L’excitation. C’est le sentiment qui était le mien lorsque je fus témoin pour la première fois du passage d’une masse critique, accompagné du chant des sonnettes sonnées à tue-tête, des enceintes techno montées sur cargo et de la fougue sur les bouilles des bougs et des zouzs défiant sur la route le joug des chars et autres magouilles à quatre roues.

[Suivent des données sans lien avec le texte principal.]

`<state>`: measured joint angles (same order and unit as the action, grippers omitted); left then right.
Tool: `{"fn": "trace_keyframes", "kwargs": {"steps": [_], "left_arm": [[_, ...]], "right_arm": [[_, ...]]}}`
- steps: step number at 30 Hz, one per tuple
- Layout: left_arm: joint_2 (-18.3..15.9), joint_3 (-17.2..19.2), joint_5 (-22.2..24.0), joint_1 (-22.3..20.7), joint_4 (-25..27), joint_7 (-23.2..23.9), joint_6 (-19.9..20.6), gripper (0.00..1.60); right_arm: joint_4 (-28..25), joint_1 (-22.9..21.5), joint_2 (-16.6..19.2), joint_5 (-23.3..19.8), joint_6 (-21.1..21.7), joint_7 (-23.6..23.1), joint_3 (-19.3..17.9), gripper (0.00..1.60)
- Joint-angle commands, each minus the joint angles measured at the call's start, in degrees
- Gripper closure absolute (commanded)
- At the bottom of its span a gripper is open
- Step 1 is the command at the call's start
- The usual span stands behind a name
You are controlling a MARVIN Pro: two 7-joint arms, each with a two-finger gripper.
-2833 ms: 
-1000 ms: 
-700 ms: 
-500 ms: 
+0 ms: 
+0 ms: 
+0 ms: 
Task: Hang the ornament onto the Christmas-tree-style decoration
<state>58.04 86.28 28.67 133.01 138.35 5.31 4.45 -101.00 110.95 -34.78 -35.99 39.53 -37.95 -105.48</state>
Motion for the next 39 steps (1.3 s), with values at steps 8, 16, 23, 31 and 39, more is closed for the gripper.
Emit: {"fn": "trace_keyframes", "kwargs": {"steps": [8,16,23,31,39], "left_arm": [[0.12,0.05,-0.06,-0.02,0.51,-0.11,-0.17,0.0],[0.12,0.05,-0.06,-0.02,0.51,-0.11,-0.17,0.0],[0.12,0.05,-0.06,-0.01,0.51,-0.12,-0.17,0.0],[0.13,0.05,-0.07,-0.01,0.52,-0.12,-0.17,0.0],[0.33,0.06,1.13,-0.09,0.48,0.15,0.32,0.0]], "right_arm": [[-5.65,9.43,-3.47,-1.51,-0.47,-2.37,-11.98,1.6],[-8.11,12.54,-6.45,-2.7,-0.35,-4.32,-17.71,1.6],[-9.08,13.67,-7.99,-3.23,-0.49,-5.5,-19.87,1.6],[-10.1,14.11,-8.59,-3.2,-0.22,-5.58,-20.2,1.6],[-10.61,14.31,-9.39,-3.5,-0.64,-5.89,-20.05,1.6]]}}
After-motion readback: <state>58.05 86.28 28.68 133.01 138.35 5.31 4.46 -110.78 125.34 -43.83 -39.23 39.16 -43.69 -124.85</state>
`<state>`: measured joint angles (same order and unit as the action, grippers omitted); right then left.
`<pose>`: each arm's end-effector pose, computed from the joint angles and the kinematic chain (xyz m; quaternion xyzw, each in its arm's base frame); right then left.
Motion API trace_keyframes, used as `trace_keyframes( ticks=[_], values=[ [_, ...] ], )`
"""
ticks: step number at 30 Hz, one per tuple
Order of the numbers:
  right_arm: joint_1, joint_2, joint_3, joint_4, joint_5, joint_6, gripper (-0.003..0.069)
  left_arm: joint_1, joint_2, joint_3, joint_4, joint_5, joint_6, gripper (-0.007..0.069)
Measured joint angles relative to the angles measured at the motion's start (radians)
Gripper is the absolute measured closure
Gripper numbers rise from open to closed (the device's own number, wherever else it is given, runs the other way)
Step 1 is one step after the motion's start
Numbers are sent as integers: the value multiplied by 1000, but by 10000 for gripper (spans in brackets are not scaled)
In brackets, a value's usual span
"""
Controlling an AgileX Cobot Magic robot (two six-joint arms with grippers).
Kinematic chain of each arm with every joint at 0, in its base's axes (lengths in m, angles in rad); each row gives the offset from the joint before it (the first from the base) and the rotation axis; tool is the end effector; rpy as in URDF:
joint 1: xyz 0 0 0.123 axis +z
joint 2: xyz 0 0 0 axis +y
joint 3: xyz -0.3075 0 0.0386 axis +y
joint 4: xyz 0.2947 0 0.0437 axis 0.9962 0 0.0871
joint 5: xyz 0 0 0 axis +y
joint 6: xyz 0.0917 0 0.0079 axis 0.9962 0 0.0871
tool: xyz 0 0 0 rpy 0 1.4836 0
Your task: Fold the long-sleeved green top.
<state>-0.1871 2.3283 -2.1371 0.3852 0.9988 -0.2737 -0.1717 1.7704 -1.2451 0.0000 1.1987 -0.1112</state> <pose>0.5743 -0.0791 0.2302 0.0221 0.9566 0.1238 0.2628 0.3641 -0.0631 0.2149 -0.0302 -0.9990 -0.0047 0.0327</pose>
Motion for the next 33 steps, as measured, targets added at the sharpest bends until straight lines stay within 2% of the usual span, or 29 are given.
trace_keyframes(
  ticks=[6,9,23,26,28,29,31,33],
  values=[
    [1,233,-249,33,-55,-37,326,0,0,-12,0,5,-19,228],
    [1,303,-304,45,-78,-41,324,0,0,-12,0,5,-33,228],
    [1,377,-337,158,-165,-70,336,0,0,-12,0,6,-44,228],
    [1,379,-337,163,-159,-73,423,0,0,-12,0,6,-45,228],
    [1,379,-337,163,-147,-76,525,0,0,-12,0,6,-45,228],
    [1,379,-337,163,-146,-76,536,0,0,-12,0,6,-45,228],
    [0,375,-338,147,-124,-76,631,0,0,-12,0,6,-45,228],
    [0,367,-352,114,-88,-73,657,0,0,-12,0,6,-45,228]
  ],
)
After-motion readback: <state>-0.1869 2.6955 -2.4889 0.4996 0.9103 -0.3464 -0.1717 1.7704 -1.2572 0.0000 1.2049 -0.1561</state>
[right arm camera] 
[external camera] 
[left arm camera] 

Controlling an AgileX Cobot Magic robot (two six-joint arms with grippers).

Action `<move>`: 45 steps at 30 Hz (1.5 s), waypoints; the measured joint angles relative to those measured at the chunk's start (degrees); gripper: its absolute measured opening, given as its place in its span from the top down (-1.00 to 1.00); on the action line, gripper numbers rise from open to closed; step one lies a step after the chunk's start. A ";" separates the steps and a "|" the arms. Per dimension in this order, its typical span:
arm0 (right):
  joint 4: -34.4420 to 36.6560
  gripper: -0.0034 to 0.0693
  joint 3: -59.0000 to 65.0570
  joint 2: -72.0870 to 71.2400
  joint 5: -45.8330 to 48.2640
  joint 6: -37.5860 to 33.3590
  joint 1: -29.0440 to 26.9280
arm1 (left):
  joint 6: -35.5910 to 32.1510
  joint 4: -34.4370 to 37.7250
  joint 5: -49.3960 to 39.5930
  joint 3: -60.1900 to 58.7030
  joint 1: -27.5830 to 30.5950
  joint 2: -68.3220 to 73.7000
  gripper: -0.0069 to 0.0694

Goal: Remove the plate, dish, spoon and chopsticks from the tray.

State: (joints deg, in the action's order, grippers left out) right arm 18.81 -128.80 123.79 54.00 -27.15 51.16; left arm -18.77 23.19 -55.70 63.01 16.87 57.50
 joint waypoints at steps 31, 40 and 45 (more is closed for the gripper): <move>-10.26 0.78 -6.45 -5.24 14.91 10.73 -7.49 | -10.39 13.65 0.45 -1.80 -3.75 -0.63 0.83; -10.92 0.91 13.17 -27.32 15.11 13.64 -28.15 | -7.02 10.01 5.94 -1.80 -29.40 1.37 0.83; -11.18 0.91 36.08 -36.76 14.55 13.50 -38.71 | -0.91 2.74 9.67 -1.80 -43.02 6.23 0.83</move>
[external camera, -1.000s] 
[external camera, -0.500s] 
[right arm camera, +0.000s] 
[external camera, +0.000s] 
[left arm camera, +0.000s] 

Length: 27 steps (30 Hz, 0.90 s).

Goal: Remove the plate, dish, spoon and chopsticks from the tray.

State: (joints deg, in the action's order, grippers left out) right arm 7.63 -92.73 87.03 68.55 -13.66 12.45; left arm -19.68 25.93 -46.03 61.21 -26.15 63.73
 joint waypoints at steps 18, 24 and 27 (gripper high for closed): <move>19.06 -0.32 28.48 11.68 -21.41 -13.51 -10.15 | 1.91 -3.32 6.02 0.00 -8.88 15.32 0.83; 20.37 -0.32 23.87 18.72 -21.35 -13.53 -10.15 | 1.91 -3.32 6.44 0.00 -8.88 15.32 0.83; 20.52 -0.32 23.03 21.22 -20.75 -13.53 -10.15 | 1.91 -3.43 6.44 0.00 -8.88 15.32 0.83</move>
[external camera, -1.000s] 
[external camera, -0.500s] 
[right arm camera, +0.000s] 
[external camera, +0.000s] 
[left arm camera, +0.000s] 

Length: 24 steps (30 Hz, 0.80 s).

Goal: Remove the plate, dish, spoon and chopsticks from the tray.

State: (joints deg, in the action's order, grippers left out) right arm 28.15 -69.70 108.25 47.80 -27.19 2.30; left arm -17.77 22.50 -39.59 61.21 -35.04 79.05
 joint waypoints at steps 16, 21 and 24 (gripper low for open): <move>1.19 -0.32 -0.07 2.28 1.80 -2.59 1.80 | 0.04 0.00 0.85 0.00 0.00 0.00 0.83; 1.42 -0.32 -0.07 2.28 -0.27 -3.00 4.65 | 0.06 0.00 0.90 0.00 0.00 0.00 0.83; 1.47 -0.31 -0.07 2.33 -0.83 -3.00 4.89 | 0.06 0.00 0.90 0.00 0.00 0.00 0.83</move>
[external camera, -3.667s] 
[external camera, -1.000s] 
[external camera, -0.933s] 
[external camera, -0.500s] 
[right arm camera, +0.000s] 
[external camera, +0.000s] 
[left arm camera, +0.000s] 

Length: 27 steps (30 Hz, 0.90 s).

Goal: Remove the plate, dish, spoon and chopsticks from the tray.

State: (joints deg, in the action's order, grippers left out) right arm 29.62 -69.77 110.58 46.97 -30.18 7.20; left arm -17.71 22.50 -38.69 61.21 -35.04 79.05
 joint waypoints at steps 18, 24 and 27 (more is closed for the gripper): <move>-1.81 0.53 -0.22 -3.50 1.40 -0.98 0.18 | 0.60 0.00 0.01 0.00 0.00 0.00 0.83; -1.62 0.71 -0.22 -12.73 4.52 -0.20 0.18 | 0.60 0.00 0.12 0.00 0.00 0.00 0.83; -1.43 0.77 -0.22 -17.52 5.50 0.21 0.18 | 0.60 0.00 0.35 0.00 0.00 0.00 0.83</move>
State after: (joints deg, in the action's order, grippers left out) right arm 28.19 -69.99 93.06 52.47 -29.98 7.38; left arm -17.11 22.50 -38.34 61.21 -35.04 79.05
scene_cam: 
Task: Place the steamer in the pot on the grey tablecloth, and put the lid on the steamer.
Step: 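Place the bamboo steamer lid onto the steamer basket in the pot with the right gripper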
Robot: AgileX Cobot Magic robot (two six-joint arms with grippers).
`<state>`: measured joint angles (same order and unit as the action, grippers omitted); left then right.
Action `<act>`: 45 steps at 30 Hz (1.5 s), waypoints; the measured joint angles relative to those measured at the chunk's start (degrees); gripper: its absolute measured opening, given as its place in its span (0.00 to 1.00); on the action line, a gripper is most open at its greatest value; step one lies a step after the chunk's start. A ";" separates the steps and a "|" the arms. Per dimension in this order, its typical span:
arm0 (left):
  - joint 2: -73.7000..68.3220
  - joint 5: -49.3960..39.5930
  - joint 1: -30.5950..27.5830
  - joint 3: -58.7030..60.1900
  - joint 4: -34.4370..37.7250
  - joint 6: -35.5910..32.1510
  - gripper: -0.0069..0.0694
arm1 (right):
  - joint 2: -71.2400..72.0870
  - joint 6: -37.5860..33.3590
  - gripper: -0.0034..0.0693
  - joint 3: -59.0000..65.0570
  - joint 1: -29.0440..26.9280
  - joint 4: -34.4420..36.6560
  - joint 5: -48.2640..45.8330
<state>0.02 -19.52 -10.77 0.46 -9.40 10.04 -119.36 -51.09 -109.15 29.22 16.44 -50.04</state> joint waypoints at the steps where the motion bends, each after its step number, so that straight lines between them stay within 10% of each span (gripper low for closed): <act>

L’instant fut bref mais la curiosité qu’il éveilla était débordante. J’appris peu de temps après que ce fleuve de bicyclettes était une masse critique, que celle-ci se déversait sur les routes des villes tous les derniers vendredis de chaque mois et que n’importe qui pouvait se mettre à l’eau.


Trente jours plus tard, c’était à mon tour de faire partie de la masse critique et j’en conserve des souvenirs qui resteront gravés en moi encore très longtemps. Le plus intense d’entre eux, c’est celui de la vue de boulevards et de rond points, habituellement occupés en majorité par des voitures et des camions, et qui l’espace d’un instant en étaient dénués, remplacés par une ribambelle de vélos.


L’euphorie m’accompagna tout au long du trajet et naissait du plaisir de rouler sur un espace démesurément grand, de ne plus me sentir menacé par la taille et la vitesse des autos et d’être libéré du vacarme assourdissant des moteurs vrombissants.


Cette expérience de la masse critique n’était pas unique et c’est ici à Montréal que je l’ai eu pour la dernière fois.